I don’t want to bet; I want the Fed to act. With no NGDP futures market in existence yet, it needs to target inflation expectations, i.e., the future price level as indicated by TIPS (unless there is something better that I don’t know of.) If it expects a 5% hit to real output, it needs to target at least 7% inflation and let markets know that is the target.
Scott Sumner
Mar 18 2020 at 5:18pm
I agree that both AS and AD are falling. I don’t know which is most important, but it’s worth noting that the markets seem to be forecasting lower inflation.
Warren Platts
Mar 18 2020 at 5:58pm
If I understand you correctly, Bryan, then maybe a Keyesian $1000/head, and/or a bunch of monetary/fiscal stimulus is not the thing to do this time around.
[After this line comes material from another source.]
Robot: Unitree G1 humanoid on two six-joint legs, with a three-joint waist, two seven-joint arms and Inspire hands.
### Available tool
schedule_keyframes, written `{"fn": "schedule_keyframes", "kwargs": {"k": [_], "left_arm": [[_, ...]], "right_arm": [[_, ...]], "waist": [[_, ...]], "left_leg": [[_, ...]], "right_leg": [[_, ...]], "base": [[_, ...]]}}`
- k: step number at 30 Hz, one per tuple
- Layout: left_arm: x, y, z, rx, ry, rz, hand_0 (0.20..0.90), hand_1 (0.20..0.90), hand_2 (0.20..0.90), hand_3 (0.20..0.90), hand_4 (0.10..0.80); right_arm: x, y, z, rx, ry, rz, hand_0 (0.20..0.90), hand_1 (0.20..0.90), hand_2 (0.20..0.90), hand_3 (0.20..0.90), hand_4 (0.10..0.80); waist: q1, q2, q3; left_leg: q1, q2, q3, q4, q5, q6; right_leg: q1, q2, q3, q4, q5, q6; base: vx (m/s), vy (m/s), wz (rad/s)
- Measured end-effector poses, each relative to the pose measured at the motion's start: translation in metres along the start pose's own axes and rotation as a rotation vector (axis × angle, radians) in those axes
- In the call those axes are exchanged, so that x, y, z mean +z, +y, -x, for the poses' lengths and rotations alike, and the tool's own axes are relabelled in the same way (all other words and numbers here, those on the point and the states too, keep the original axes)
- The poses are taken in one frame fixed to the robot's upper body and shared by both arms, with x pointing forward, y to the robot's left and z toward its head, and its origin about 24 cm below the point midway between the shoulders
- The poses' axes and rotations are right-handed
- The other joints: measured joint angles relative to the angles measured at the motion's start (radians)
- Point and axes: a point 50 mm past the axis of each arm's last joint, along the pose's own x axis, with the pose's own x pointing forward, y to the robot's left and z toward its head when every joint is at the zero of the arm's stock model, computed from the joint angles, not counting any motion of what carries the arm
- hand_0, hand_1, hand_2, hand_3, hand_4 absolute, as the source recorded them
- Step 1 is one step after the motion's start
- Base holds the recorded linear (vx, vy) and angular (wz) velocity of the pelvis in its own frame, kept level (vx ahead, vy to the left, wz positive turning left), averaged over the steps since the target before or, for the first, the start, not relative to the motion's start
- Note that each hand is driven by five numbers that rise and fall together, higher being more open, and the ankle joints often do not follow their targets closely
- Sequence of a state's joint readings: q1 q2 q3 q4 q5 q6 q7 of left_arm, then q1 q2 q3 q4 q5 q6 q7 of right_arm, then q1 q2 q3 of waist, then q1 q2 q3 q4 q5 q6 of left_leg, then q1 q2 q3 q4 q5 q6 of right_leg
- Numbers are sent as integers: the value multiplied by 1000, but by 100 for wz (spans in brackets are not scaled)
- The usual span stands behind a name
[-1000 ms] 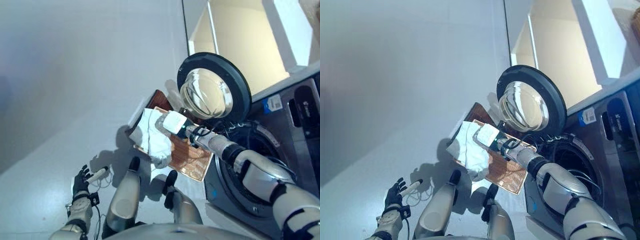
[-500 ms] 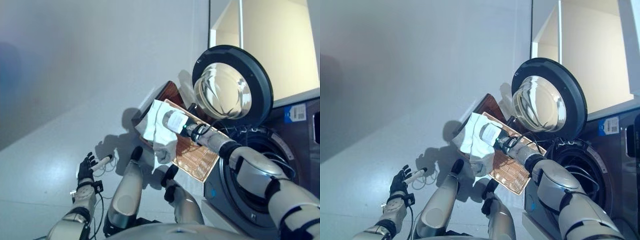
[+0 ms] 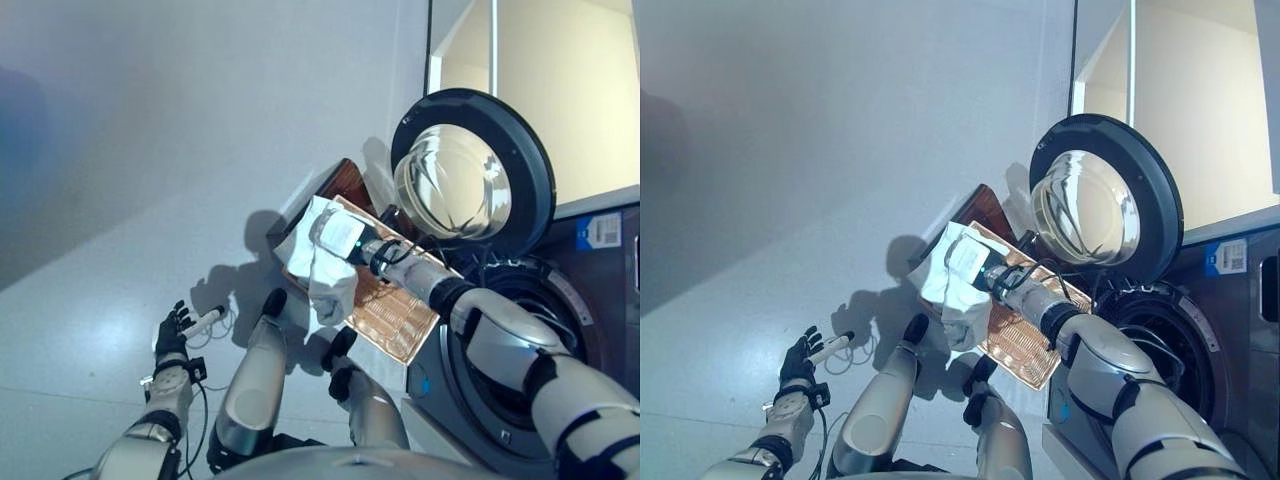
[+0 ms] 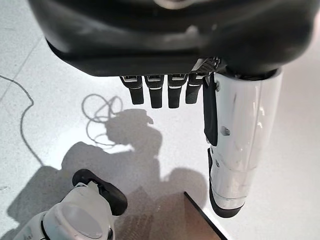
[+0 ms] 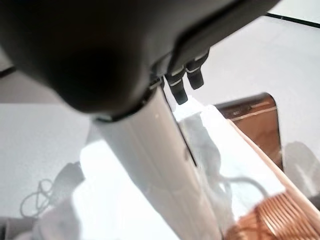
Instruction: Pick up the clothes and place them into the washing machine
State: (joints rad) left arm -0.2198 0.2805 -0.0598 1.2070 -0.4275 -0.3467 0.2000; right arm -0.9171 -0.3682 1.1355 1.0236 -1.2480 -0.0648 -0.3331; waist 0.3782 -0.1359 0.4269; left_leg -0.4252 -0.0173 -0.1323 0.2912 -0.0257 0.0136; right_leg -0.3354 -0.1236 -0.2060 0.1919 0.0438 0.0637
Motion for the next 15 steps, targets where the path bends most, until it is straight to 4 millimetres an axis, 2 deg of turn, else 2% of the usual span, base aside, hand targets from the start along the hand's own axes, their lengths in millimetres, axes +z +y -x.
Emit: {"fn": "schedule_keyframes", "kwargs": {"k": [8, 15], "left_arm": [[1, 0, 0, 0, -5, 0, 900, 900, 900, 900, 800], [5, -1, -1, -4, -22, 21, 900, 900, 900, 900, 800]], "right_arm": [[2, -4, -1, -18, -5, -8, 900, 900, 900, 900, 800], [8, 1, -3, 12, -8, -20, 900, 900, 900, 900, 800]], "waist": [[-1, 3, -3], [1, 14, -11]], "left_leg": [[6, 2, 1, -1, 3, -4], [-1, 2, -11, -7, 8, -9]], "right_leg": [[-1, -1, 1, 15, -8, -10], [-6, -2, -4, 18, -15, -7]], "base": [[-4, -1, -2], [0, -13, 5]]}}
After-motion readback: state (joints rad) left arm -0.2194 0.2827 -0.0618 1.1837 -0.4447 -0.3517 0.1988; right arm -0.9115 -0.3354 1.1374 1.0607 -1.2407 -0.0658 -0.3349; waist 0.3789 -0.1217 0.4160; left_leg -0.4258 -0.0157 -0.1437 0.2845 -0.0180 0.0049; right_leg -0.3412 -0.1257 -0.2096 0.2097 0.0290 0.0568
Because if AS falls a lot, maybe instead heroic measures to prop up AD, it might be better if AD also fell a lot in order to keep the price level relatively flat over time. That would at least eliminate the political pressure for price controls.
Besides, what’s the point of handing out a lot of cash if there’s nothing to buy…
Noel Ngundu
Mar 21 2020 at 4:08am
I absolutely agree with you Warren…pumping more money into the economy when production is declining is insane…it will only push prices up!
bill
Mar 18 2020 at 6:12pm
I doubt this is correct, but in theory, the market prediction of a 0.16% 5-year CPI could be incorporating a prediction of price controls. CPI is like 25% housing/rent, and predicting rent controls right now is not outlandish.
Alex Schell
Mar 18 2020 at 10:55pm
Happy to bet, how about this:
If the 12-month percent change in the core PCE price index exceeds 3.5% for any month between March 2020 through August 2021 inclusive, Alex pays Bryan $x. Otherwise Bryan pays Alex $x.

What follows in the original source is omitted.